Il pesto genovese tradizionale del Commercialista Gastronomico

Liguria terra di mare e di vacanze estive. “Scarsa lingua di terra che orla il mare” la definiva Camillo Sbarbaro. La Liguria è il normale sbocco al mare del Nord-Ovest italiano e negli anni del boom economico faceva parte (o almeno ne faceva parte Genova) del Triangolo Industriale. Nonostante il suo inteso rapporto col mare e col turismo marittimo, la cucina tradizionale ligure è una cucina più di terra che vocata al pesce, anche se troverete ristoranti di pesce ovunque.

La cucina ligure è una cucina semplice estremamente mediterranea legata all’uso delle erbe e dell’olio d’oliva; forse, dopo la cucina greca, è uno dei massimi esempi della cucina mediterranea in cui i sapori vengono ottenuti con ingredienti semplici, in particolare le erbe di campo.

Il condimento più noto della cucina ligure è il pesto genovese che è proprio una salsa a base di aglio, pinoli, basilico, olio e formaggio. Oggi è facile trovare il pesto al supermercato, tuttavia è evidente che la distribuzione di massa ha creato un pesto che assomiglia a quello tradizionale ma se ne discosta in innumerevoli varianti. Ad esempio: per venire incontro al gusto dei consumatori sposso si trova il pesto senza aglio; per ottimizzare il costo degli ingredienti si utilizzano anacardi al posto dei pinoli e l’olio di semi al posto dell’olio di oliva. Tutte variazioni che un buon ligure soffre.

Sicuramente il più grande problema del pesto è lo strumento per prepararlo: andrebbe fatto con mortaio di marmo e pestello di legno e con un buon lavoro di braccia e olio di gomito. Oggi è impossibile proporre questo tipo di lavorazione in casa, sia per i tempi che per le quantità prodotte e molto spesso si usano i “frullatori” per amalgamare gli ingredienti: si risparmia tempo e la quantità di condimento prodotto è più consona alla fatica.

Il Commercialista gastronomico vi propone ovviamente la soluzione con mortaio e pestello e ingredienti regionali.

Il pesto genovese tradizionale

4 mazzi (60-70 g. in foglie) di Basilico Genovese DOP
30 g.

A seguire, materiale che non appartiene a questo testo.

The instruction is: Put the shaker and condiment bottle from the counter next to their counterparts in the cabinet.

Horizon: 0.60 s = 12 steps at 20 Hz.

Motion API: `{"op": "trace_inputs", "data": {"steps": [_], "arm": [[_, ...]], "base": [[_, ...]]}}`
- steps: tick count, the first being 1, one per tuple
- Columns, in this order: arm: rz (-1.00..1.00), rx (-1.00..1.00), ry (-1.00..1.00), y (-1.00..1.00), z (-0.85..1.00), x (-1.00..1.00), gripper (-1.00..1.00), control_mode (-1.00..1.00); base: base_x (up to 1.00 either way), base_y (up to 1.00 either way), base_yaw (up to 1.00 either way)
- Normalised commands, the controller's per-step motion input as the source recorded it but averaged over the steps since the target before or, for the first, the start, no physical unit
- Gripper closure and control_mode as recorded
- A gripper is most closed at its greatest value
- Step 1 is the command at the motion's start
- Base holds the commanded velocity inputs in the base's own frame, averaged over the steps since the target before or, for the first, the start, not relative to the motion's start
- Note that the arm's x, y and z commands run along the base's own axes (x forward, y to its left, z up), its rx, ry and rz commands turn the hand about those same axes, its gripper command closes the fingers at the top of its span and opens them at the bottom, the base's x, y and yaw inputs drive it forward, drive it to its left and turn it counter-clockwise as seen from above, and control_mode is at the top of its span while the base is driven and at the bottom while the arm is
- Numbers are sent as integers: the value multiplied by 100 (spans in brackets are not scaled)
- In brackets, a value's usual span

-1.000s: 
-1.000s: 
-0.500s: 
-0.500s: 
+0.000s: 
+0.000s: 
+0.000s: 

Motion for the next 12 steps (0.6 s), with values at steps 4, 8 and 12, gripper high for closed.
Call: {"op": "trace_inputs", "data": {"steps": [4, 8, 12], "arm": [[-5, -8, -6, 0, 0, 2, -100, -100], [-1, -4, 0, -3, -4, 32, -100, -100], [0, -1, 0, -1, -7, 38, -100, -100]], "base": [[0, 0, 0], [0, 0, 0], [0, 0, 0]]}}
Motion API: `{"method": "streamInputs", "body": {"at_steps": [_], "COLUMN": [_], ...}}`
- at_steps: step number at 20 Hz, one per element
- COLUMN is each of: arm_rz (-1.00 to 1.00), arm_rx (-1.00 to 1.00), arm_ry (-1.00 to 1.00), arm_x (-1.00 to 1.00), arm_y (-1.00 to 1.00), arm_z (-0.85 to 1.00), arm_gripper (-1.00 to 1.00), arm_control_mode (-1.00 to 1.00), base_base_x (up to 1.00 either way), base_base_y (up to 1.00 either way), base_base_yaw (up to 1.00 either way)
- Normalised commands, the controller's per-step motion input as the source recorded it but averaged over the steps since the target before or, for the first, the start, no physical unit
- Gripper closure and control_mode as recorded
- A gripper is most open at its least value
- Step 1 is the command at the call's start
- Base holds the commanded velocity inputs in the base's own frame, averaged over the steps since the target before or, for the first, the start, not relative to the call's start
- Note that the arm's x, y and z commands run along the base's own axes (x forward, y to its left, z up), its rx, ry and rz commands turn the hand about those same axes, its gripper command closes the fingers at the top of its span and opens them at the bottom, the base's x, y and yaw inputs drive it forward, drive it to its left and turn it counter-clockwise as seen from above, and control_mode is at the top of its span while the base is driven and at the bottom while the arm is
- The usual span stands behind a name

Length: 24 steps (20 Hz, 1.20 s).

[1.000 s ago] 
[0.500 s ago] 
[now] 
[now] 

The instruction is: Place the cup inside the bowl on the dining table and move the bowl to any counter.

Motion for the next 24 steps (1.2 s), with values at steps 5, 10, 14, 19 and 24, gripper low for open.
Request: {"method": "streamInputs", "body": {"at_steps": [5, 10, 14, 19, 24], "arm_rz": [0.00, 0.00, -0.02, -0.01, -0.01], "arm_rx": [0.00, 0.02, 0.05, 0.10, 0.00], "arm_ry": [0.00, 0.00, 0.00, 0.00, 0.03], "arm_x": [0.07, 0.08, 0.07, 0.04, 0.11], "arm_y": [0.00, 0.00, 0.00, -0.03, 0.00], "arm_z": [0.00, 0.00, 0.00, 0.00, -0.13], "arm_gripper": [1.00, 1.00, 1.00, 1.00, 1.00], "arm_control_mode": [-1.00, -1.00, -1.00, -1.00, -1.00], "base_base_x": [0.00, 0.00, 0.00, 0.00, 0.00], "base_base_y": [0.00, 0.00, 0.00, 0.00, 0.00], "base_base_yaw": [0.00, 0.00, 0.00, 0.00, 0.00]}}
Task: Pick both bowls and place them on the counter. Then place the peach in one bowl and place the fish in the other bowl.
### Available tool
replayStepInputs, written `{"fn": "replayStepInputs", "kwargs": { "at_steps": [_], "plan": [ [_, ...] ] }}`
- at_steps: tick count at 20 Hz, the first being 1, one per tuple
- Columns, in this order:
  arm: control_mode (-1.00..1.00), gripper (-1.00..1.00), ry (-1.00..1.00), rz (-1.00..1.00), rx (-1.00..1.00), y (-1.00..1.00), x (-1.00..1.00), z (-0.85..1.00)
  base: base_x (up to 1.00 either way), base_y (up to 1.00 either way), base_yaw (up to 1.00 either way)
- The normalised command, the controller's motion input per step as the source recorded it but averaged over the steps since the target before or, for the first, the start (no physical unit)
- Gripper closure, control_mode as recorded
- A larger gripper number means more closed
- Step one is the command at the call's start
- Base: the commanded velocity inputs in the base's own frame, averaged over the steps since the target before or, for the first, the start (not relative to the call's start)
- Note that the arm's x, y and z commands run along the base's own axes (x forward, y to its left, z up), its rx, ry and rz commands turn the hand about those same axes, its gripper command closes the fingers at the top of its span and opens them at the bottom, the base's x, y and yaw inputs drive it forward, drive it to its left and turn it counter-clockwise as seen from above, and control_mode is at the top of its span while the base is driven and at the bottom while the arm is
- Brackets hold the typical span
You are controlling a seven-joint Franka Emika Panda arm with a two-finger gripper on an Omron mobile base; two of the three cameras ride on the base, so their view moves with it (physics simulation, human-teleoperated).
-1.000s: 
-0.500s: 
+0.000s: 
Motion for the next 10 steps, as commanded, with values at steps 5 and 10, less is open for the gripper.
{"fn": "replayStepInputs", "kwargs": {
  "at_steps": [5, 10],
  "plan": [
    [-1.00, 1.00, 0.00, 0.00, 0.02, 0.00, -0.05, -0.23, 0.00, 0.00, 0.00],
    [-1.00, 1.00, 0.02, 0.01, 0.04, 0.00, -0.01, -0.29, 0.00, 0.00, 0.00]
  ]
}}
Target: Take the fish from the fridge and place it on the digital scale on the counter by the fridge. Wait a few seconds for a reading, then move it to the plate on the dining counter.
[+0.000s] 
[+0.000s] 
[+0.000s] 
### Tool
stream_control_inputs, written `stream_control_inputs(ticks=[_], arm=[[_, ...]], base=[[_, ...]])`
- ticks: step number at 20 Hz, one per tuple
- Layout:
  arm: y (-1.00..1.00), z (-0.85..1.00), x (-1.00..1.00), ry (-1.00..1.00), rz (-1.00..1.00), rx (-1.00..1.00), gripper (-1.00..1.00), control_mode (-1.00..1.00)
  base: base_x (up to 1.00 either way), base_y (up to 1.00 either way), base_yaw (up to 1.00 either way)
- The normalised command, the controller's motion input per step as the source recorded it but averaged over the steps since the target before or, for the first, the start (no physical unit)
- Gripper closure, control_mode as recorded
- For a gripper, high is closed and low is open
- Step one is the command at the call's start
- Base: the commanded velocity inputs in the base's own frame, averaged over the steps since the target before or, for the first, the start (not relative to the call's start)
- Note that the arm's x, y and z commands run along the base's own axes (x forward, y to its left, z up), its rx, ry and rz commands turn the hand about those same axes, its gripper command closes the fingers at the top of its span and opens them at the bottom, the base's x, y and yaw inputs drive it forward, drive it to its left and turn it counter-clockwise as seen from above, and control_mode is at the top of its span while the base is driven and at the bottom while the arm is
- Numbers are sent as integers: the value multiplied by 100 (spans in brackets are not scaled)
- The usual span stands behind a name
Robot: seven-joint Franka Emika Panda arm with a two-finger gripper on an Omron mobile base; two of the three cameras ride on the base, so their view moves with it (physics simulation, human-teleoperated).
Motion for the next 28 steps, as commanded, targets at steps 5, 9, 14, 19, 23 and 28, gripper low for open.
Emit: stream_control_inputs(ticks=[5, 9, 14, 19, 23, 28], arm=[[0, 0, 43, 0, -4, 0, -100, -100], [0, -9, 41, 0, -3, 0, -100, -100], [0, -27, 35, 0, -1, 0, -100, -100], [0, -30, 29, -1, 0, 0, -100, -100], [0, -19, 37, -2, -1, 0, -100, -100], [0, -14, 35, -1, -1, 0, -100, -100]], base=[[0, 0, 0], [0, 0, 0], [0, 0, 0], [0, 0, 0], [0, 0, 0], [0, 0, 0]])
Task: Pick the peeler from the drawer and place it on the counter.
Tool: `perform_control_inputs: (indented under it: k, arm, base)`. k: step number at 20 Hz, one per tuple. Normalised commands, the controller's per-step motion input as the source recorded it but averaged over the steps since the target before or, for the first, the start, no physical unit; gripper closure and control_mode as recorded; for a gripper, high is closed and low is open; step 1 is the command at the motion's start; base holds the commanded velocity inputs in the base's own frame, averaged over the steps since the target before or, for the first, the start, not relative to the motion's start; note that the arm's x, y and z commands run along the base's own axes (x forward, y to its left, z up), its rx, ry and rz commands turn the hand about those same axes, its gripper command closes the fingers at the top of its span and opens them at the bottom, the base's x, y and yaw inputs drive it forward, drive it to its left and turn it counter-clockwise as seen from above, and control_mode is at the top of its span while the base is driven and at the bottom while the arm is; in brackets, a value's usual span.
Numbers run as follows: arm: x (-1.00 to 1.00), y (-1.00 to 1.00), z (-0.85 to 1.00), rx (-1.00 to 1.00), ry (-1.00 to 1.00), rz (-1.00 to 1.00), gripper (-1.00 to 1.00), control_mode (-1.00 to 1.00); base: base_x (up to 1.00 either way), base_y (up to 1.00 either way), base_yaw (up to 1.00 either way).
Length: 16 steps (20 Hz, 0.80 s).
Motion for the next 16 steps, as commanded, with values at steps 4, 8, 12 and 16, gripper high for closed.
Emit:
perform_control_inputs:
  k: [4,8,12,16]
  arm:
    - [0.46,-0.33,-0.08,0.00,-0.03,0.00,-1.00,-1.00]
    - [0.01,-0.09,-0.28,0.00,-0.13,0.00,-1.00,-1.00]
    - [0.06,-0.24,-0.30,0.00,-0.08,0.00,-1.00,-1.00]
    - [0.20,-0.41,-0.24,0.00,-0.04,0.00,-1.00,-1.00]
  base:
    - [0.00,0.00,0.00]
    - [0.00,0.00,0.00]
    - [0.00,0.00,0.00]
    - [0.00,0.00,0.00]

Pinoli
45-60 g. Parmigiano Reggiano Stravecchio grattugiato
20-40 g. Fiore Sardo grattugiato (Pecorino Sardo) – si può variare con un pecorino corso dato che la Corsica era l’antica colonia genovese.
1-2 Spicchi d’Aglio possibilmente di Vessalico (Imperia)
3 g. Sale Marino Grosso
60-80 cc. Olio Extra Vergine di Oliva “Riviera Ligure” DOP, dolce e fruttato, per esaltare il profumo del Basilico e del condimento

Prima bisogna lavare in acqua fredda le foglie di basilico e metterle ad asciugare su di un canovaccio senza stropicciarle. Bisognerebbe usare basilico ligure perché il basilico foresto potrebbe avere un sapore non ottimale.

Nel mortaio si iniziano a pestare gli spicchi di aglio insieme ai pinoli. Per semplificare il lavoro si può tagliare a pezzi l’aglio. Una volta ridotti in crema, si aggiungono alcuni grani di sale e le foglie di basilico non pressate a riempire la cavità. Si pesta il basilico con un dolce movimento rotatorio del pestello sulle pareti. Normalmente si pesta in senso orario. E’ la fase più laboriosa dell’operazione.

Quando il Basilico rilascerà un liquido verde brillante, aggiungere i formaggi grattugiati Parmigiano Reggiano e Fiore Sardo. Versare a filo l’olio d’oliva quando il pesto avrà raggiunto il colore e la consistenza desiderati.

La lavorazione deve terminare nel minor tempo possibile per evitare problemi di ossidazione, per cui non si può abbandonare il mortaio durante la lavorazione.

In realtà, con un procedimento manuale non verrà mai prodotto un pesto uguale all’altro: ogni famiglia ed ogni persona ha i suoi trucchi e le sue fisime e le possibili variazioni sono infinite.
Segnaliamo soprattutto che, per chi non ha mai usato il mortaio, può essere utile aggiungere un po’ di olio fin dall’inizio per aiutare lo scorrimento del pestello.

Il pesto si usa tradizionalmente per condire le trenette, può essere utilizzato anche per le lasagne e come decorazione anche in altri piatti.